» ACTIVITY
Repeat the listing below in full, exactly.

» AVAILABLE DATA

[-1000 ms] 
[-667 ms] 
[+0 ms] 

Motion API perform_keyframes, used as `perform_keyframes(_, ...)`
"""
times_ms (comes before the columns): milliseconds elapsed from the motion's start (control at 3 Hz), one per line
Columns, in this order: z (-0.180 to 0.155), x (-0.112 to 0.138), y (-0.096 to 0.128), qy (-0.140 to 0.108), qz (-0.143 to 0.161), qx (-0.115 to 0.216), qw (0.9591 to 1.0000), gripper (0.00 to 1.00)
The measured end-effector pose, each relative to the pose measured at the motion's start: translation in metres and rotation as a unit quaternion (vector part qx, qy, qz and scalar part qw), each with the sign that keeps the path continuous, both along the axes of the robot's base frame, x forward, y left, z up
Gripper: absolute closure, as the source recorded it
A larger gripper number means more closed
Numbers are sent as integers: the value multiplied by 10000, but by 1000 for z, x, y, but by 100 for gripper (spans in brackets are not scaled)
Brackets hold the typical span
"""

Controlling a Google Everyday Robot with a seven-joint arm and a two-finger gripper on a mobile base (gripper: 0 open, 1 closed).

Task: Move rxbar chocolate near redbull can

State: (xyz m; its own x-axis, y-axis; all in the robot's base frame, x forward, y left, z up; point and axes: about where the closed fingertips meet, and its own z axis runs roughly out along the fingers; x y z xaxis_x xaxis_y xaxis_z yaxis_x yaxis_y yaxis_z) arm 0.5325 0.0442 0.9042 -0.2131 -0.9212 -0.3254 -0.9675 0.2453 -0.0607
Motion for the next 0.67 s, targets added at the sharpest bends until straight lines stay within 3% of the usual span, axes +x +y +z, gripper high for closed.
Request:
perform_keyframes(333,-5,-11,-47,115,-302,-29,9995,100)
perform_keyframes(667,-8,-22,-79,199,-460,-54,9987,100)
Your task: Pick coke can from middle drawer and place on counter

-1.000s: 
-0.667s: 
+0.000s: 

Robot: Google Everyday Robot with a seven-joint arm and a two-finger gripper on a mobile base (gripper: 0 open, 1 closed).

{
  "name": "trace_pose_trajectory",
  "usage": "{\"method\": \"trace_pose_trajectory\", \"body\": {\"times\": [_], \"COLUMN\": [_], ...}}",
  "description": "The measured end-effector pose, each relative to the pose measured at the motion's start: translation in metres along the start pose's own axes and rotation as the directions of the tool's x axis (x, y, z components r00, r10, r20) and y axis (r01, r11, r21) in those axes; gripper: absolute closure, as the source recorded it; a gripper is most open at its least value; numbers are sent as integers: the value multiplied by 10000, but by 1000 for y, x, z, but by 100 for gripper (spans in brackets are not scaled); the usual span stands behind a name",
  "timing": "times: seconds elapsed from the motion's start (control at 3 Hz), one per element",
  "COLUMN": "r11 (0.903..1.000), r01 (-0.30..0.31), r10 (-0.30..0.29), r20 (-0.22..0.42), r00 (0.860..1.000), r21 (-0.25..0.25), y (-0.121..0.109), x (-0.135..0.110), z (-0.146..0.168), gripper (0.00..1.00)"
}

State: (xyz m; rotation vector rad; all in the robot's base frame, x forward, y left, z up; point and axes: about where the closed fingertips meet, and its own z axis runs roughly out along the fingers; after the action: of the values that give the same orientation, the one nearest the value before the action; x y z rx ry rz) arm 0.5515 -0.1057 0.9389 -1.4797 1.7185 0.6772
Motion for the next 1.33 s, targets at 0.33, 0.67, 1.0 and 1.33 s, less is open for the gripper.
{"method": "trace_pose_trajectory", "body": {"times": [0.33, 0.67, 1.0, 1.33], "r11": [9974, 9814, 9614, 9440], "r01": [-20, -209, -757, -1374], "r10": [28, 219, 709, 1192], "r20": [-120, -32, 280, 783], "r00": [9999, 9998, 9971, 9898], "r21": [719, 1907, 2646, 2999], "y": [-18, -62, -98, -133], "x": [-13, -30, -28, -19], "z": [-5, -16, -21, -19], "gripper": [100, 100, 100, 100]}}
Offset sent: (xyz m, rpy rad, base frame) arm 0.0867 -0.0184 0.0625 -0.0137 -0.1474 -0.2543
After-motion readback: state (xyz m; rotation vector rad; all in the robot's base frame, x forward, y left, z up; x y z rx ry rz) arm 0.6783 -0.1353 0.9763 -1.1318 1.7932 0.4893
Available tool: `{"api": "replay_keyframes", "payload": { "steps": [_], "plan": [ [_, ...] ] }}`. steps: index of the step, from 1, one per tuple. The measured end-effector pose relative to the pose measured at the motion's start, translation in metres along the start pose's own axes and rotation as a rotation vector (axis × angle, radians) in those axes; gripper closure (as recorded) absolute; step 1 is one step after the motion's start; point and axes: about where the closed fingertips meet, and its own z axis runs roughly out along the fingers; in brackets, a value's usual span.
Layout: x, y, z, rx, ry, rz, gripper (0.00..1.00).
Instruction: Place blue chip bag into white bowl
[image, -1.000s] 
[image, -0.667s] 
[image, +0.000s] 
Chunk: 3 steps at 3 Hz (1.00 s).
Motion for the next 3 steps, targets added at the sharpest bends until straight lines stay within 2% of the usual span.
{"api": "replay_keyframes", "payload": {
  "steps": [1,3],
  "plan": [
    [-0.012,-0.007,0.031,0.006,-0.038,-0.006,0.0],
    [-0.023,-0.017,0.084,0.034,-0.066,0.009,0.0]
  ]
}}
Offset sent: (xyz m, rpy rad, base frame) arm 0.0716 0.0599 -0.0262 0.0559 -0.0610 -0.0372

» RESPONSE
[-1000 ms] 
[-667 ms] 
[+0 ms] 

Motion API perform_keyframes, used as `perform_keyframes(_, ...)`
"""
times_ms (comes before the columns): milliseconds elapsed from the motion's start (control at 3 Hz), one per line
Columns, in this order: z (-0.180 to 0.155), x (-0.112 to 0.138), y (-0.096 to 0.128), qy (-0.140 to 0.108), qz (-0.143 to 0.161), qx (-0.115 to 0.216), qw (0.9591 to 1.0000), gripper (0.00 to 1.00)
The measured end-effector pose, each relative to the pose measured at the motion's start: translation in metres and rotation as a unit quaternion (vector part qx, qy, qz and scalar part qw), each with the sign that keeps the path continuous, both along the axes of the robot's base frame, x forward, y left, z up
Gripper: absolute closure, as the source recorded it
A larger gripper number means more closed
Numbers are sent as integers: the value multiplied by 10000, but by 1000 for z, x, y, but by 100 for gripper (spans in brackets are not scaled)
Brackets hold the typical span
"""

Controlling a Google Everyday Robot with a seven-joint arm and a two-finger gripper on a mobile base (gripper: 0 open, 1 closed).

Task: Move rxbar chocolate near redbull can

State: (xyz m; its own x-axis, y-axis; all in the robot's base frame, x forward, y left, z up; point and axes: about where the closed fingertips meet, and its own z axis runs roughly out along the fingers; x y z xaxis_x xaxis_y xaxis_z yaxis_x yaxis_y yaxis_z) arm 0.5325 0.0442 0.9042 -0.2131 -0.9212 -0.3254 -0.9675 0.2453 -0.0607
Motion for the next 0.67 s, targets added at the sharpest bends until straight lines stay within 3% of the usual span, axes +x +y +z, gripper high for closed.
Request:
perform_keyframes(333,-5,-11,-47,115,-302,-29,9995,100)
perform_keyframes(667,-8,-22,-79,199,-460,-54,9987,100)
Your task: Pick coke can from middle drawer and place on counter

-1.000s: 
-0.667s: 
+0.000s: 

Robot: Google Everyday Robot with a seven-joint arm and a two-finger gripper on a mobile base (gripper: 0 open, 1 closed).

{
  "name": "trace_pose_trajectory",
  "usage": "{\"method\": \"trace_pose_trajectory\", \"body\": {\"times\": [_], \"COLUMN\": [_], ...}}",
  "description": "The measured end-effector pose, each relative to the pose measured at the motion's start: translation in metres along the start pose's own axes and rotation as the directions of the tool's x axis (x, y, z components r00, r10, r20) and y axis (r01, r11, r21) in those axes; gripper: absolute closure, as the source recorded it; a gripper is most open at its least value; numbers are sent as integers: the value multiplied by 10000, but by 1000 for y, x, z, but by 100 for gripper (spans in brackets are not scaled); the usual span stands behind a name",
  "timing": "times: seconds elapsed from the motion's start (control at 3 Hz), one per element",
  "COLUMN": "r11 (0.903..1.000), r01 (-0.30..0.31), r10 (-0.30..0.29), r20 (-0.22..0.42), r00 (0.860..1.000), r21 (-0.25..0.25), y (-0.121..0.109), x (-0.135..0.110), z (-0.146..0.168), gripper (0.00..1.00)"
}

State: (xyz m; rotation vector rad; all in the robot's base frame, x forward, y left, z up; point and axes: about where the closed fingertips meet, and its own z axis runs roughly out along the fingers; after the action: of the values that give the same orientation, the one nearest the value before the action; x y z rx ry rz) arm 0.5515 -0.1057 0.9389 -1.4797 1.7185 0.6772
Motion for the next 1.33 s, targets at 0.33, 0.67, 1.0 and 1.33 s, less is open for the gripper.
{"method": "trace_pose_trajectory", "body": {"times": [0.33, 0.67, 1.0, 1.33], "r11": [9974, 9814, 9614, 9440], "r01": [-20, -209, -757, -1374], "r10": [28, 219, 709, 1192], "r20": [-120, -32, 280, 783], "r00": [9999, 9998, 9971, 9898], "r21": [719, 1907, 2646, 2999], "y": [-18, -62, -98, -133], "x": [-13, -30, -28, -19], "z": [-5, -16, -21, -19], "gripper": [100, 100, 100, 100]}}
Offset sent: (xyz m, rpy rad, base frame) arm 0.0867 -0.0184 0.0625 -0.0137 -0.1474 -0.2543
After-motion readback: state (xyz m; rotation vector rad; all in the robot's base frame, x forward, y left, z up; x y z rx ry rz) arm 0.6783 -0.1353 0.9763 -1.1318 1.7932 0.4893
Available tool: `{"api": "replay_keyframes", "payload": { "steps": [_], "plan": [ [_, ...] ] }}`. steps: index of the step, from 1, one per tuple. The measured end-effector pose relative to the pose measured at the motion's start, translation in metres along the start pose's own axes and rotation as a rotation vector (axis × angle, radians) in those axes; gripper closure (as recorded) absolute; step 1 is one step after the motion's start; point and axes: about where the closed fingertips meet, and its own z axis runs roughly out along the fingers; in brackets, a value's usual span.
Layout: x, y, z, rx, ry, rz, gripper (0.00..1.00).
Instruction: Place blue chip bag into white bowl
[image, -1.000s] 
[image, -0.667s] 
[image, +0.000s] 
Chunk: 3 steps at 3 Hz (1.00 s).
Motion for the next 3 steps, targets added at the sharpest bends until straight lines stay within 2% of the usual span.
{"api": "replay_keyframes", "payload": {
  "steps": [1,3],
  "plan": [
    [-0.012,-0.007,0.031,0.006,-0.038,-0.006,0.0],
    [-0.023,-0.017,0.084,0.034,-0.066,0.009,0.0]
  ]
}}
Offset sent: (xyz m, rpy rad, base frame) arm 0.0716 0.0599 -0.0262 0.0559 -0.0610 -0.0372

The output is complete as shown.